For this exercise, write out exactly the lines from the line containing "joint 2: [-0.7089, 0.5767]" through the last line of the records, and no other lines.

(Records from a dataset)
-------

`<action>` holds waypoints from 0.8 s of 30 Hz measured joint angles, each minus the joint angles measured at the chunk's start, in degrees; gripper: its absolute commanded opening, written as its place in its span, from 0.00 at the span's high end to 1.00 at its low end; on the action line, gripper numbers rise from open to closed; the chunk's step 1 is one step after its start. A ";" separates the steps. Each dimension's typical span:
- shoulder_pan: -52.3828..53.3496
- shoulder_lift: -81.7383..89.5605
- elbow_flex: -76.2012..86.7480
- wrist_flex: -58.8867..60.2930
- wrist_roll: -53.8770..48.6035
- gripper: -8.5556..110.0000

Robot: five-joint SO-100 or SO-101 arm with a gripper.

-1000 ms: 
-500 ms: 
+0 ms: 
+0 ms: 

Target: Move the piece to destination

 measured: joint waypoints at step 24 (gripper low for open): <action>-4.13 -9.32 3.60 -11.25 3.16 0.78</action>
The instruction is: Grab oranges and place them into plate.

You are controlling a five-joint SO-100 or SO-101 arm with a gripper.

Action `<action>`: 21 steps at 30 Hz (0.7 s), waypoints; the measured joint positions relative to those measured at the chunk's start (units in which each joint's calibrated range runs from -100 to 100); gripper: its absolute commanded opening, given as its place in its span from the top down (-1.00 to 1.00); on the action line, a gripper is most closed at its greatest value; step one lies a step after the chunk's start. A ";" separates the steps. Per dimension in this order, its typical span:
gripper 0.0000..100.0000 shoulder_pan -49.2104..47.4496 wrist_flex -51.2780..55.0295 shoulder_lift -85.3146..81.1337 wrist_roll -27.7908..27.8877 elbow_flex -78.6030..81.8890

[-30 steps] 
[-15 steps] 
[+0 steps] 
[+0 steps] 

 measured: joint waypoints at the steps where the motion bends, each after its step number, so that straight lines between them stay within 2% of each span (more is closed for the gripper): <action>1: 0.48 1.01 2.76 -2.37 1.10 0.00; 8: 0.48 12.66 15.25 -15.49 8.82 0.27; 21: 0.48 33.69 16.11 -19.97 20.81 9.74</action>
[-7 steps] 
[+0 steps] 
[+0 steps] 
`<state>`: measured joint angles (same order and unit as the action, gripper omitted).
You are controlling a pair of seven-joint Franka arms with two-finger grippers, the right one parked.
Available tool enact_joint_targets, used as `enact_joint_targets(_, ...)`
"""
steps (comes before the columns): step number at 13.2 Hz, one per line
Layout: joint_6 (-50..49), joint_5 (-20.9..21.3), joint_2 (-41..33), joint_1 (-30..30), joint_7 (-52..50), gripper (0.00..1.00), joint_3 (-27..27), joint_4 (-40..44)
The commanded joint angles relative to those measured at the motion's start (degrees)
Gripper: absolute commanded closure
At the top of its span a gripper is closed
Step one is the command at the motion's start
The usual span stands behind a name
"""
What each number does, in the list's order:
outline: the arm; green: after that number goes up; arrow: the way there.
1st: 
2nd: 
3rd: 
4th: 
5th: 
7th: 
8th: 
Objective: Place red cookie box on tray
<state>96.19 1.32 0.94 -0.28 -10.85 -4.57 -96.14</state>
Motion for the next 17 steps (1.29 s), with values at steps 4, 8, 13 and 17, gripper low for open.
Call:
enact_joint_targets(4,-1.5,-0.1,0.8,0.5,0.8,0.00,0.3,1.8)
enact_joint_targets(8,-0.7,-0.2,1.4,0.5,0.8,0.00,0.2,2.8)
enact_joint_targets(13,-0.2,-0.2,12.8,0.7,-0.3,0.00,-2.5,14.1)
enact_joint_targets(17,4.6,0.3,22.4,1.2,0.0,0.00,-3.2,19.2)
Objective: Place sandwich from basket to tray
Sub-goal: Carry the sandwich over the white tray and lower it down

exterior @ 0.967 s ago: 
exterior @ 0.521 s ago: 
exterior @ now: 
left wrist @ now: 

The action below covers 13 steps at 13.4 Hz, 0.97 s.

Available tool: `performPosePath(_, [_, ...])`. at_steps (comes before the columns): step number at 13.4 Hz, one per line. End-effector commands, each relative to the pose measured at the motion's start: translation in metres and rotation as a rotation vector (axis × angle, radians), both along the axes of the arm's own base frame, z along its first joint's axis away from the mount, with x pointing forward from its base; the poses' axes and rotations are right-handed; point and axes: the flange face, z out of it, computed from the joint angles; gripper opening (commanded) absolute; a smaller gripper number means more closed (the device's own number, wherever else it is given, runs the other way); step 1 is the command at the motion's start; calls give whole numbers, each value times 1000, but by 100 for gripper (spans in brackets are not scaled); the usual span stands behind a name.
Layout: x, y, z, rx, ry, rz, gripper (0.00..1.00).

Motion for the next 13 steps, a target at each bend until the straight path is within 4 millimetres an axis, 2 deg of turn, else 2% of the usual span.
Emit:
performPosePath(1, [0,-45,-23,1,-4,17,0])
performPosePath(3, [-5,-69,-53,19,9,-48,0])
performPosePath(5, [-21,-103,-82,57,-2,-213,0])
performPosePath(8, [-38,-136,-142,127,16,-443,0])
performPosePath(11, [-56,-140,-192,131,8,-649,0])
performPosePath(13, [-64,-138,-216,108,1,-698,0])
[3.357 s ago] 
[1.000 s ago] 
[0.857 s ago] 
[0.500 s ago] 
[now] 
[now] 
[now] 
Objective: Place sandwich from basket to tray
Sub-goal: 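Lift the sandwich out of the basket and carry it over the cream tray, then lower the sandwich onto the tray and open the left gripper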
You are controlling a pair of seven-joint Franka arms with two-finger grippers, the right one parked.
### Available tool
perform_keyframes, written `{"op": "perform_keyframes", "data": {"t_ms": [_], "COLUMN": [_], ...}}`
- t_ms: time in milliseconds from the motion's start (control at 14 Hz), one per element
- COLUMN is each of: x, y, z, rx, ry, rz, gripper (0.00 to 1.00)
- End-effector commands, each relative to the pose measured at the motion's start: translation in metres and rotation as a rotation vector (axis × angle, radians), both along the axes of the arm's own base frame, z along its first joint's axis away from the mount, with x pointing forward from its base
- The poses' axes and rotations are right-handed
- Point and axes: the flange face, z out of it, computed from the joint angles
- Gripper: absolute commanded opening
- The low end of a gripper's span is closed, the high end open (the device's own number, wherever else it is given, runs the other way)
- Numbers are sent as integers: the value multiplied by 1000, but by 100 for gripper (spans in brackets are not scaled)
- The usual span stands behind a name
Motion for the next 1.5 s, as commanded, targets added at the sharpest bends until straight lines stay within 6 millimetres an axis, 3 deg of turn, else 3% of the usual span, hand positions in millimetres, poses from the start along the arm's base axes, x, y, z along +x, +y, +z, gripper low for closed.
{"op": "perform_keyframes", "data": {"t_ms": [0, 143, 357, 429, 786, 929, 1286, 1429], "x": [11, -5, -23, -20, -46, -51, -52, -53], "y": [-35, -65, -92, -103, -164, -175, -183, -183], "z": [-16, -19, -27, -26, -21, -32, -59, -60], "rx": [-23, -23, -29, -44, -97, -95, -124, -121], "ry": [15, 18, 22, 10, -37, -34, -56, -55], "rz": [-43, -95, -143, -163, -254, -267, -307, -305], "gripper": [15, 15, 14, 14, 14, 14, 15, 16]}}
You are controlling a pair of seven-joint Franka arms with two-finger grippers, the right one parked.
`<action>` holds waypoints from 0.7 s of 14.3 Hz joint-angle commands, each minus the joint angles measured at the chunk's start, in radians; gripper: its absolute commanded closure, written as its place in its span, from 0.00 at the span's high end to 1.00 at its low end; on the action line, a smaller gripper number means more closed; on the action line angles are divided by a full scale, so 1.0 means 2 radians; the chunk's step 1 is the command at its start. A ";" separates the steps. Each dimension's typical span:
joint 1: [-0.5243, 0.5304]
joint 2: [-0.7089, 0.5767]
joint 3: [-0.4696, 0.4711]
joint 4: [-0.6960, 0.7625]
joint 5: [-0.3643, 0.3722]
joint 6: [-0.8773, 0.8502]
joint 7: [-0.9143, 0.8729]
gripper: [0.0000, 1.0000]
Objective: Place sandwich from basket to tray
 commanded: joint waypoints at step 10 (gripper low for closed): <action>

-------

## Exercise result
joint 2: [-0.7089, 0.5767]
joint 3: [-0.4696, 0.4711]
joint 4: [-0.6960, 0.7625]
joint 5: [-0.3643, 0.3722]
joint 6: [-0.8773, 0.8502]
joint 7: [-0.9143, 0.8729]
gripper: [0.0000, 1.0000]
Objective: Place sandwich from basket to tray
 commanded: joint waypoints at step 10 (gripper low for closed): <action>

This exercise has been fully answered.